■ Task objective ■
Starting at the line that has "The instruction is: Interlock" and stopping after the line that has "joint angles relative", reproduce the listing below exactly; omit everything else.

==============================

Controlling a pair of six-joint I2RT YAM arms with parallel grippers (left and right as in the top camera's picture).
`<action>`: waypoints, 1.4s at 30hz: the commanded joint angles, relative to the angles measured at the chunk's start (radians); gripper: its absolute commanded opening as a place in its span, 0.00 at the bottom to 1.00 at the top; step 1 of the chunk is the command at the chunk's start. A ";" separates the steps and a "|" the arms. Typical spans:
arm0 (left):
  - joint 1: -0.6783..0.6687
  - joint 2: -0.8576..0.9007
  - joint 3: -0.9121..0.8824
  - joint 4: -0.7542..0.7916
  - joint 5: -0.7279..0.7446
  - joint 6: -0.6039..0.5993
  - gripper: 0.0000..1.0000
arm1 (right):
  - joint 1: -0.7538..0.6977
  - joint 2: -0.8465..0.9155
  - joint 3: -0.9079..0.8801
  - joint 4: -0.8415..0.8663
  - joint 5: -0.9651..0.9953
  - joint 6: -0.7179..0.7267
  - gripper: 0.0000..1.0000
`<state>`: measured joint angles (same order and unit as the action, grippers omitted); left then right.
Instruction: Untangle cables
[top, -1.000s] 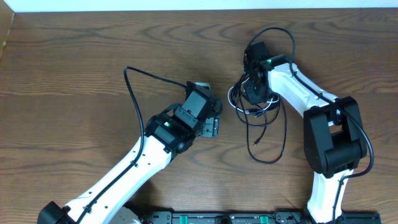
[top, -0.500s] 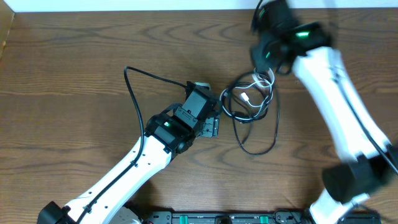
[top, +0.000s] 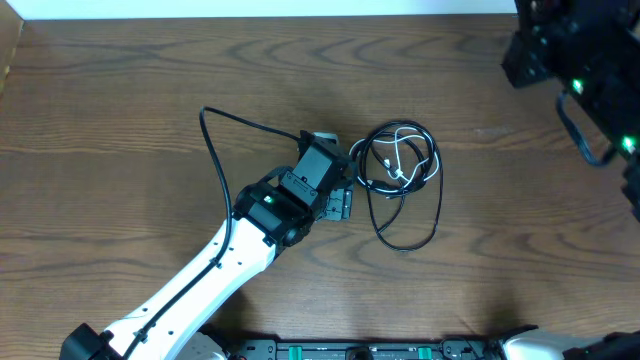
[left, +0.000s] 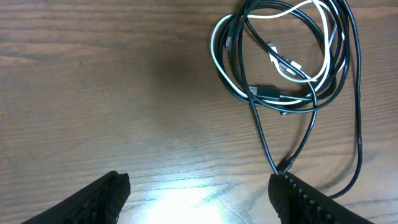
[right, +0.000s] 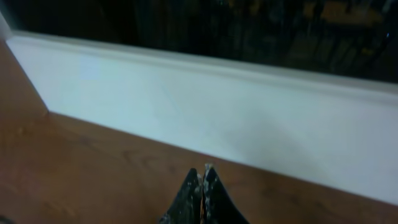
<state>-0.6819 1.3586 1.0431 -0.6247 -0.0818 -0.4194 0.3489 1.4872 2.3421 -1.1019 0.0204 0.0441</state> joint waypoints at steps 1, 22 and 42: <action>0.003 0.000 0.006 -0.003 -0.016 -0.005 0.77 | -0.003 0.054 -0.038 -0.066 -0.004 0.010 0.01; 0.084 0.136 0.006 0.172 0.103 0.347 0.88 | 0.003 0.518 -0.502 -0.084 -0.134 0.146 0.58; 0.092 0.248 0.006 0.193 0.212 0.587 0.74 | 0.048 0.566 -0.741 0.149 -0.157 0.282 0.61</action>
<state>-0.5907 1.6016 1.0431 -0.4267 0.1226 0.2276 0.3958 2.0449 1.6451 -0.9749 -0.1417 0.2584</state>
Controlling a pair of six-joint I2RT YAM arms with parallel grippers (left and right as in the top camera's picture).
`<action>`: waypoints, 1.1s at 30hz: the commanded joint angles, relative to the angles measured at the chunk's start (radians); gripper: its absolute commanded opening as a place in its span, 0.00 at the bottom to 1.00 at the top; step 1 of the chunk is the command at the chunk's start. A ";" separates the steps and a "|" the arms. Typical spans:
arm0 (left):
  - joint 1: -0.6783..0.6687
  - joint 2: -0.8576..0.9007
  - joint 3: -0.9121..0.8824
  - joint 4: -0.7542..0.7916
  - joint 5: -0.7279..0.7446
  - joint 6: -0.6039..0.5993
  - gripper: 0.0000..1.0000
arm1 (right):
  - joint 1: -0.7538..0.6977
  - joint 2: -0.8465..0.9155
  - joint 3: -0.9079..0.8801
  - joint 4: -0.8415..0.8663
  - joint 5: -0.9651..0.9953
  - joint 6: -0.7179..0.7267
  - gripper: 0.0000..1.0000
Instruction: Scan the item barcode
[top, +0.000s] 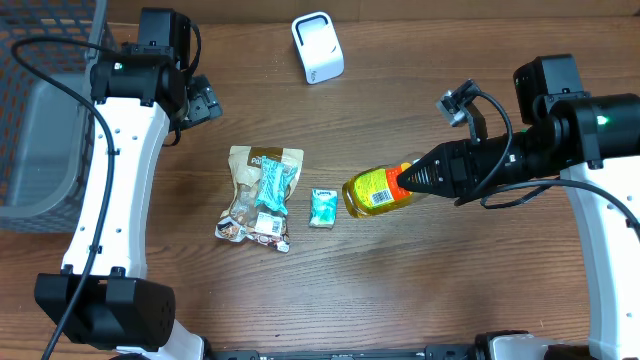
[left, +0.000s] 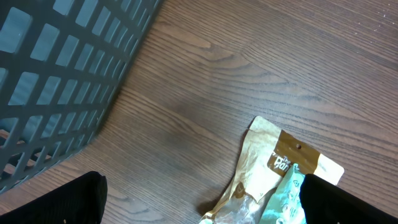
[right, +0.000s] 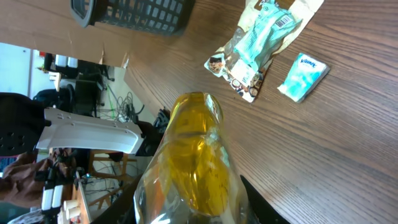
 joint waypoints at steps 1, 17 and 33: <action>-0.002 -0.014 0.019 0.002 -0.014 0.019 1.00 | 0.003 -0.002 0.004 0.011 -0.035 -0.012 0.16; -0.002 -0.014 0.019 0.002 -0.014 0.019 1.00 | 0.020 0.017 -0.084 0.203 0.160 0.165 0.15; -0.002 -0.014 0.019 0.002 -0.014 0.019 1.00 | 0.193 0.170 0.101 0.328 0.599 0.401 0.09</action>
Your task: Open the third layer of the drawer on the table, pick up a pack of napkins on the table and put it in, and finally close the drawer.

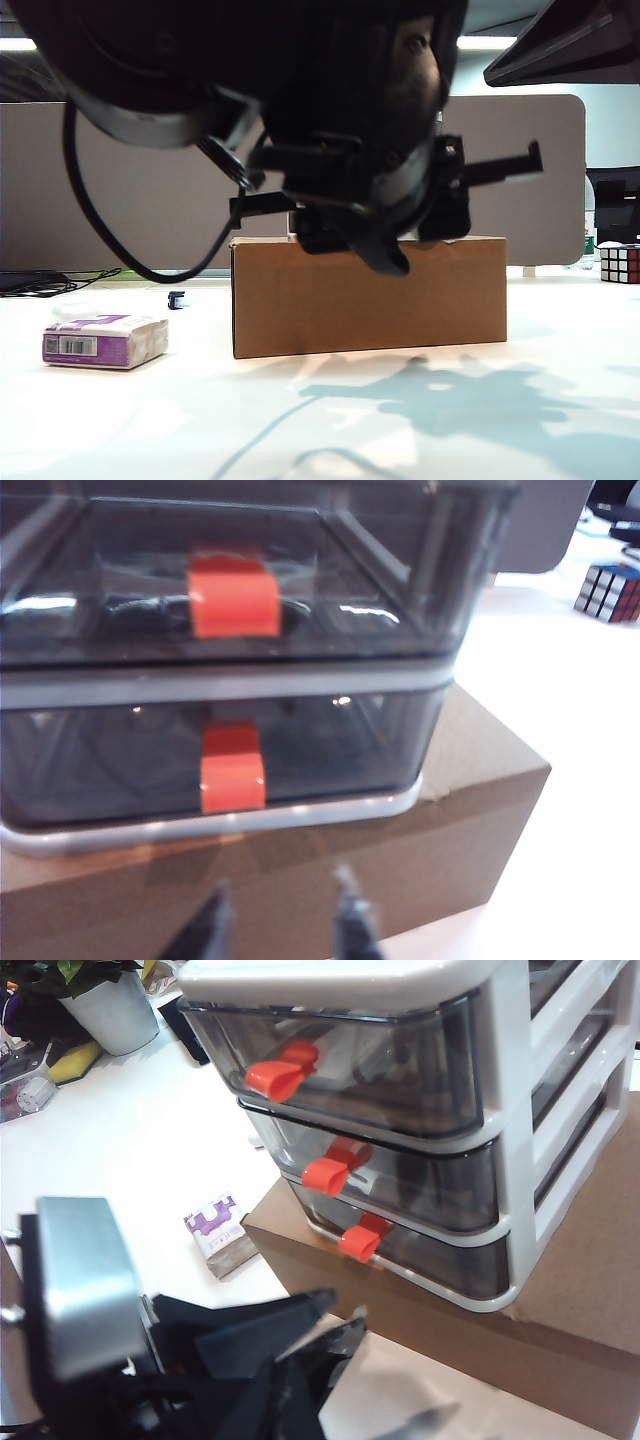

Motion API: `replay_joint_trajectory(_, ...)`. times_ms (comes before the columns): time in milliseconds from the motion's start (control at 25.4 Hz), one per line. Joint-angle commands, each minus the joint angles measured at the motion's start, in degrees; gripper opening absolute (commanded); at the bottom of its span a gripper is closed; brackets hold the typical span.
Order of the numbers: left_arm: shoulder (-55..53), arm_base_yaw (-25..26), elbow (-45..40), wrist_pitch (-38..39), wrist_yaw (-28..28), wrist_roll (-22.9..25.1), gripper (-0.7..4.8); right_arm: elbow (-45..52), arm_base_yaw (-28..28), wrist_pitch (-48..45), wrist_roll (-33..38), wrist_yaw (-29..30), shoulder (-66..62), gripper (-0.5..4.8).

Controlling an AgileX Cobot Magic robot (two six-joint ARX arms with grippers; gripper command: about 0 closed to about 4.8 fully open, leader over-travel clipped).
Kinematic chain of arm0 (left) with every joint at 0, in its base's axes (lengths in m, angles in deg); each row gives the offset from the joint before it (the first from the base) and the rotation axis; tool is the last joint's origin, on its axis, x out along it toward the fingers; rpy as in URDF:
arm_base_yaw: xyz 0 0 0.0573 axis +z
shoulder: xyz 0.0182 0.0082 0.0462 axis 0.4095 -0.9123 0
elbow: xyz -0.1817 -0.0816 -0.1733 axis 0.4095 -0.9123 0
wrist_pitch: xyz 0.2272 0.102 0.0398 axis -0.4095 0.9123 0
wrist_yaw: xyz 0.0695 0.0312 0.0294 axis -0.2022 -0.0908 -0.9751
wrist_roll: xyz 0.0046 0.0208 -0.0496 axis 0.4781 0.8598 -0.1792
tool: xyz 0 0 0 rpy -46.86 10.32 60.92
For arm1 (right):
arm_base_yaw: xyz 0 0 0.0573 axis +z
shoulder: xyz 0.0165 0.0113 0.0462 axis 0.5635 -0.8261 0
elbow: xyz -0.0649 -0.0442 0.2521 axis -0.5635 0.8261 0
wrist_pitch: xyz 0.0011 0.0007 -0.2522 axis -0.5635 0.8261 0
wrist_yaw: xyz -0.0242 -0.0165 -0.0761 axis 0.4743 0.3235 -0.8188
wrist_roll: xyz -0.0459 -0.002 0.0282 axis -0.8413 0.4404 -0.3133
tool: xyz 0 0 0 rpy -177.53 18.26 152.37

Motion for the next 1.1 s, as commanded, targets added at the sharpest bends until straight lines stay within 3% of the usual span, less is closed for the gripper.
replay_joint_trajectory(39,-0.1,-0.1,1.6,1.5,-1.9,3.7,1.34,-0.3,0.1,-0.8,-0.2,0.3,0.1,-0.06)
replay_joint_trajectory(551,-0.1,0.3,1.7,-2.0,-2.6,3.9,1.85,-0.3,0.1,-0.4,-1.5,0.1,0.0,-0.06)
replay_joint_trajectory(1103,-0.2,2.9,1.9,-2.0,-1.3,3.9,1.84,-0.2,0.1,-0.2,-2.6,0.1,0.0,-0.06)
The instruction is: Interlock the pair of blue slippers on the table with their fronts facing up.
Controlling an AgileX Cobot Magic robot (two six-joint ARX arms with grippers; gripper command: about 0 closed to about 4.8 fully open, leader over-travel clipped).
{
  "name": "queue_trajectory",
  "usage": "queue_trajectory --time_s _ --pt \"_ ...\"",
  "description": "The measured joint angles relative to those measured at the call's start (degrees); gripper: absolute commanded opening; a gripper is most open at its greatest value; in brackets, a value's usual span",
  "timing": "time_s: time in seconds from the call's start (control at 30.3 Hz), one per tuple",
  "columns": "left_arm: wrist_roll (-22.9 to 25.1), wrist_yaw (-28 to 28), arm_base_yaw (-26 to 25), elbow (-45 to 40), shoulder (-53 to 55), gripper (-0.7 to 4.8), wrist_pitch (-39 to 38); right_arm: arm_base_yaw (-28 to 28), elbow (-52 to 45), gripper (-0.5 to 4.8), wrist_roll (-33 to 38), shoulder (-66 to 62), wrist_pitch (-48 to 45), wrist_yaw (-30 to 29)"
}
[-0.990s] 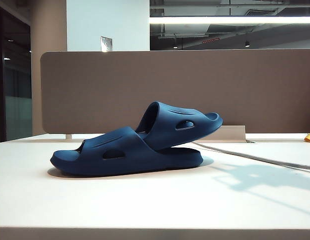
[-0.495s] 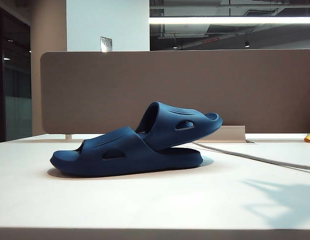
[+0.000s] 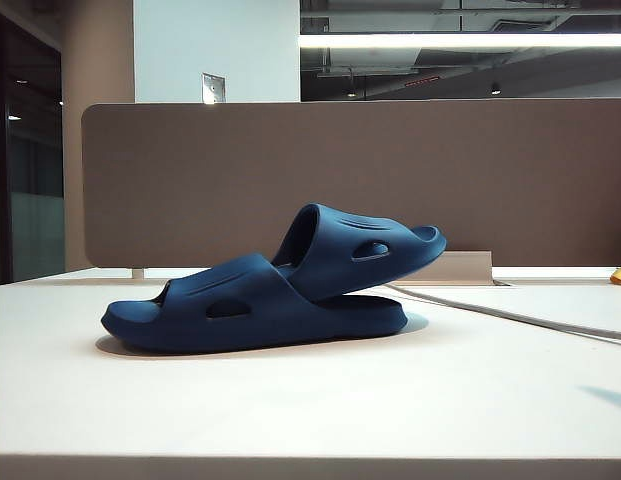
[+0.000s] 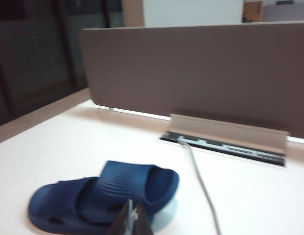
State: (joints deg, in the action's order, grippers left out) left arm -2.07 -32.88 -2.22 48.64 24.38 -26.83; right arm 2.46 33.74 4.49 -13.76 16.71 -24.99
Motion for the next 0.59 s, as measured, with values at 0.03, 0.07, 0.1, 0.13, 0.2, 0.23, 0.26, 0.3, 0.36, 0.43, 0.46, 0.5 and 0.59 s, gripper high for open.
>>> queue_trajectory --time_s 0.03,0.07,0.1,0.13,0.2,0.23,0.26,0.3,0.36,0.43,0.46,0.5,0.59 --pt "-0.02 0.02 -0.02 -1.05 -0.24 0.52 0.00 0.02 -0.59 0.08 0.02 1.03 0.31 1.11" --pt "-0.09 -0.02 0.00 -2.34 -0.42 0.52 -0.13 0.02 -1.31 0.08 0.02 2.19 0.33 2.51" --pt "-0.17 -0.02 0.00 -3.56 -0.42 0.52 -0.17 0.00 -1.92 0.08 0.02 3.13 0.35 3.45" --pt "-0.24 -0.02 0.00 -4.52 -0.37 0.52 -0.26 0.00 -2.62 0.08 0.02 4.00 0.37 4.35" --pt "-0.59 0.02 0.00 -6.43 -0.26 0.52 -0.42 0.00 -4.07 0.08 0.02 5.79 1.20 6.34" --pt "-0.63 0.02 0.00 -7.43 -0.31 0.52 -0.42 0.00 -4.50 0.08 0.04 6.29 1.51 6.97" --pt "-0.66 0.02 0.00 -8.50 -0.31 0.52 -0.39 0.00 -5.05 0.08 0.04 6.95 1.88 7.41" --pt "-0.66 0.02 0.00 -9.22 -0.31 0.52 -0.42 0.00 -5.42 0.08 0.07 7.48 2.14 7.96" --pt "-0.81 0.52 0.00 -10.64 -0.28 0.52 -0.39 0.00 -6.05 0.08 0.22 7.80 2.25 8.87" --pt "-0.85 1.42 0.00 -11.78 -0.31 0.52 -0.15 0.00 -6.88 0.08 1.25 7.78 2.25 10.45" --pt "-0.85 1.90 0.00 -12.50 -0.37 0.52 0.46 0.00 -7.52 0.08 2.29 7.78 2.25 11.50" --pt "-0.90 2.10 0.00 -13.14 -0.42 0.52 0.96 0.00 -8.02 0.08 3.28 7.78 2.32 12.28" --pt "-1.31 2.19 0.00 -15.39 -0.39 0.52 2.64 0.00 -10.67 0.09 7.06 7.78 2.54 14.60"
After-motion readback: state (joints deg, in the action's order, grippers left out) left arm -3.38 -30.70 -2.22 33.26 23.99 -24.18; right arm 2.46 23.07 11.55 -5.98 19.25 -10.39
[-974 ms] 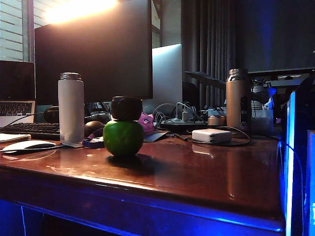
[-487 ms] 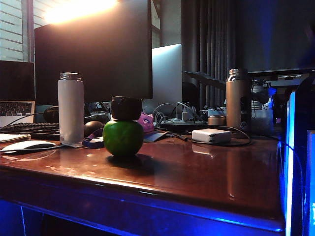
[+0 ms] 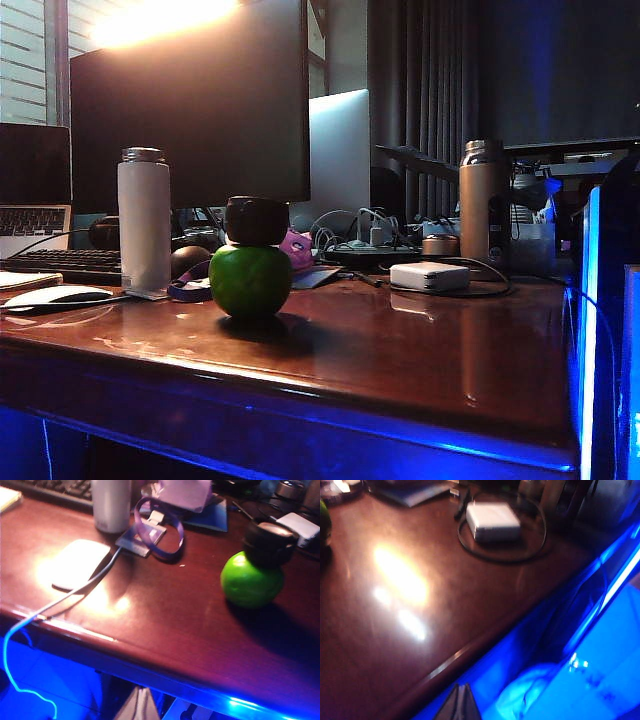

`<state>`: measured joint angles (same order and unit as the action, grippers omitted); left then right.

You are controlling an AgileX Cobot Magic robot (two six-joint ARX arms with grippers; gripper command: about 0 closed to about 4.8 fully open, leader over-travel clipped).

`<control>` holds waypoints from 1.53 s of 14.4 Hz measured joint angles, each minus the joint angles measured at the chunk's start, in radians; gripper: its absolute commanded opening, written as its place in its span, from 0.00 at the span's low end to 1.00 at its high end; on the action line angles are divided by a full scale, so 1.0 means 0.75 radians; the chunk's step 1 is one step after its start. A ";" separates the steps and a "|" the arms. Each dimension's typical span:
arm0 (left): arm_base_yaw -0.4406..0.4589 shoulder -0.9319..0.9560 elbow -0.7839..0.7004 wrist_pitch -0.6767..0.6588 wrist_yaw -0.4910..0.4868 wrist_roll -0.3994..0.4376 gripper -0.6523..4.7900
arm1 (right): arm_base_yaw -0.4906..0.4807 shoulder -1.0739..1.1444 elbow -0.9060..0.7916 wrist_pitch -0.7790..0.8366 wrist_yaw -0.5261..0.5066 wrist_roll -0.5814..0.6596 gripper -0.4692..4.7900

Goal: Stack the black thermos bottle cap from the table onto the green apple.

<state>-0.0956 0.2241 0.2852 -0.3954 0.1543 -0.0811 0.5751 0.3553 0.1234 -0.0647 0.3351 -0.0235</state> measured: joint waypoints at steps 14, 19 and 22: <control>0.000 -0.001 -0.280 0.106 0.001 -0.001 0.12 | 0.001 -0.001 -0.142 -0.007 0.002 0.071 0.13; 0.000 -0.001 -0.280 0.106 -0.001 0.001 0.12 | 0.001 -0.001 -0.142 -0.007 0.004 0.071 0.13; 0.000 -0.001 -0.280 0.106 -0.001 0.001 0.12 | 0.001 -0.001 -0.142 -0.007 0.004 0.071 0.13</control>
<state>-0.0956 0.2237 0.0753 -0.3157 0.1539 -0.0803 0.5755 0.3550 0.0166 -0.0700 0.3382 0.0299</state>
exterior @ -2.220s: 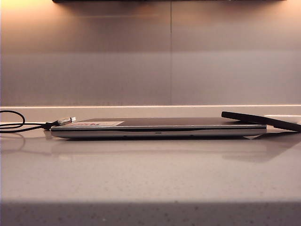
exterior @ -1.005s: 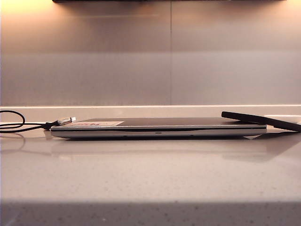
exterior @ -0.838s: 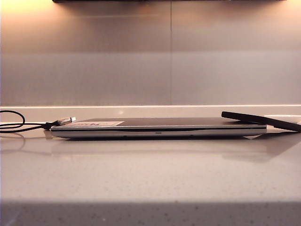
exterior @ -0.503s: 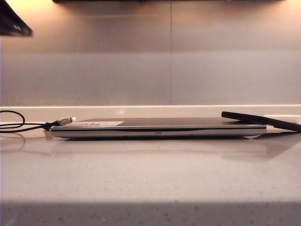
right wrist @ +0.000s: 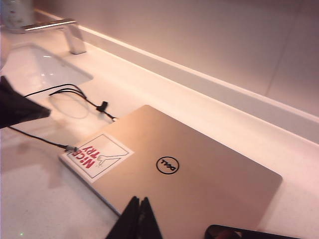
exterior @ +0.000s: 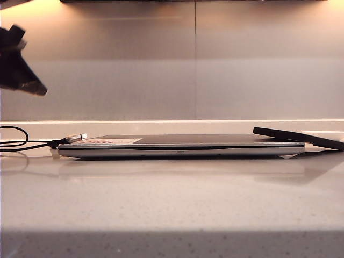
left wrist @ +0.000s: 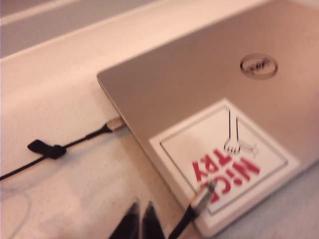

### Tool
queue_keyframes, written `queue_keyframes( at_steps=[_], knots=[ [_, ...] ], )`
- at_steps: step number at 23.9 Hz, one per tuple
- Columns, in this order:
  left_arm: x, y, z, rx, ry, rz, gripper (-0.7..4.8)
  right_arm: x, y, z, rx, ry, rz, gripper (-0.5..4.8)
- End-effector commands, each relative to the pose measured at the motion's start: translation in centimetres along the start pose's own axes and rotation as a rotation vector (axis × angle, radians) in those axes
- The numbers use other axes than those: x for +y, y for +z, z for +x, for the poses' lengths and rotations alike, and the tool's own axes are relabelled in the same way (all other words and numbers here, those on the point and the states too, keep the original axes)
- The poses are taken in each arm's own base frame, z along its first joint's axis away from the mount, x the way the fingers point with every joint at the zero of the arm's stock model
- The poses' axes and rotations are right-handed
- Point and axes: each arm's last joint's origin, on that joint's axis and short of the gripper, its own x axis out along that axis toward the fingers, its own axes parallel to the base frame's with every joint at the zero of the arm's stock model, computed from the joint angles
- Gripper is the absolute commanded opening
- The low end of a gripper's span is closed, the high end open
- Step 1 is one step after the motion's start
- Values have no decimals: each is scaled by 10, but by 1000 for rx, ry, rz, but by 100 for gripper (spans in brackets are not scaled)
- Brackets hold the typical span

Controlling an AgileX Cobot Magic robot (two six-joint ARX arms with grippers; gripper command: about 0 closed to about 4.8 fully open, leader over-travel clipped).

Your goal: Pick up the charging cable and the phone, plug the charging cable into the charging port on the phone, and finally place them back on the table.

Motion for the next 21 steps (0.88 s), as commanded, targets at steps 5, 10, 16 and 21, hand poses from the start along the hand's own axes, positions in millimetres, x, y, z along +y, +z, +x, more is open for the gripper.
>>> queue_keyframes(
  at_steps=[5, 10, 16, 21],
  knots=[
    [-2, -12, 1, 42, -14, 223, 351, -1, 3, -1, -24, -8, -2, -6],
    [-5, -24, 3, 66, -22, 232, 349, 0, 3, -1, -24, -8, -2, -6],
    [-5, -28, 7, 29, -10, 254, 335, 0, 4, -1, -25, -8, -2, -6],
    [-5, -33, 18, 65, -22, 258, 304, 0, 4, -2, -25, -8, -1, -6]
  ],
)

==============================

■ Result of this exercise ■
The instruction is: Interlock the pair of blue slippers on the table with their fronts facing up.
Controlling an AgileX Cobot Magic robot (two six-joint ARX arms with grippers; gripper command: about 0 closed to about 4.8 fully open, leader over-travel clipped).
{
  "name": "queue_trajectory",
  "usage": "queue_trajectory --time_s _ --pt \"_ ...\"",
  "description": "The measured joint angles relative to those measured at the call's start (degrees); gripper: absolute commanded opening; a gripper is most open at its greatest value; in brackets, a value's usual span",

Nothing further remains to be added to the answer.